Casi todas las tiendas de Kunduz estaban cerradas. Los comerciantes, temiendo que sus tiendas fueran saqueadas por los combatientes talibanes, se habían llevado sus productos a casa. Todas las tardes las calles se vaciaban de residentes, que temían ataques aéreos cuando los aviones del gobierno zumbaban en el cielo. Y alrededor de 500 combatientes talibanes estaban apostados alrededor de la ciudad, ocupando puestos de control en casi todas las esquinas.
“La gente tiene miedo, no está contenta y si alguien dice que la gente está contenta, está mintiendo”, dijo un funcionario de la dirección de salud pública. «Todos se preguntan, ¿qué pasará con nuestro futuro?»
Al final de la semana, los temores de muchos residentes se estaban haciendo realidad.
En el hospital regional, los combatientes talibanes se apoderaron de una lista de los números de teléfono y direcciones de los empleados y comenzaron a llamarlos para exigir que regresaran al trabajo, dijo un trabajador de la salud, que prefirió permanecer en el anonimato por motivos de seguridad.
Otro, que había huido a Kabul, recibió una llamada de un combatiente talibán que le exigía que volviera a trabajar. Se subió a un autobús a Kunduz a la medianoche y se dirigió directamente al hospital cuando llegó.
En el hospital, talibanes armados realizaban un seguimiento de la asistencia. Por miedo, dijo la trabajadora de salud, el personal femenino usaba burkas celestes mientras asistían en las cirugías y atendían las heridas de los ataques aéreos, que aún astillaban la ciudad todas las tardes.

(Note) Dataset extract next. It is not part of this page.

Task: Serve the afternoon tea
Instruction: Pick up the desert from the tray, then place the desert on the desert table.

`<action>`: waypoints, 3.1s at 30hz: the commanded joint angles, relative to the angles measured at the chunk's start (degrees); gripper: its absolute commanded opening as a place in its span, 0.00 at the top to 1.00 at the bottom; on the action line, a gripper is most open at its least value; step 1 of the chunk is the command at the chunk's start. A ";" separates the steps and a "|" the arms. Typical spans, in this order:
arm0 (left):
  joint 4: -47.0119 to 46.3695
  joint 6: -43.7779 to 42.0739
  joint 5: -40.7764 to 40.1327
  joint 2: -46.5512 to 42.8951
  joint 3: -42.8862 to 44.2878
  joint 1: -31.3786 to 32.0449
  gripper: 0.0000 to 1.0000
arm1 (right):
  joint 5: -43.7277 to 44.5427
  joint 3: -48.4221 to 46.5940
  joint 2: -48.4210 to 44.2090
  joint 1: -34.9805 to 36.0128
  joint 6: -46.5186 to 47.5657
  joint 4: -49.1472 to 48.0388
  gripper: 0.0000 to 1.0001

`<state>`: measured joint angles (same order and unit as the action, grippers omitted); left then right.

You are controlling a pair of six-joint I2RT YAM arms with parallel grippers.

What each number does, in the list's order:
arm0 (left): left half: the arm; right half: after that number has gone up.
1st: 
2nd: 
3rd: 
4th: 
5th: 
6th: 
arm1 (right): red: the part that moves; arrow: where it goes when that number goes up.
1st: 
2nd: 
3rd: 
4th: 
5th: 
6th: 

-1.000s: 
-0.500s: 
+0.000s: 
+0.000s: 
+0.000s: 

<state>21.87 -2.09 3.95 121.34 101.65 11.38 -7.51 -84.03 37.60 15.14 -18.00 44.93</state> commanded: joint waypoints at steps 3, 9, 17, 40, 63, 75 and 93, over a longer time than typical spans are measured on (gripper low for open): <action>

“Dentro del hospital están armados, en el patio del hospital están armados”, dijo el trabajador de salud. «Incluso los talibanes enfermos ingresan al hospital con armas».
En el edificio municipal, Elías convocó a otra reunión de funcionarios el miércoles, esta vez con combatientes armados a su lado. A los directores de prensa se les dijo que se quedaran en casa, al igual que a las mujeres que trabajaban para el gobierno. Se prohibió la venta de bebidas alcohólicas y pollo congelado no halal, anunció el nuevo alcalde. Al parecer, había regresado el estricto gobierno de los talibanes.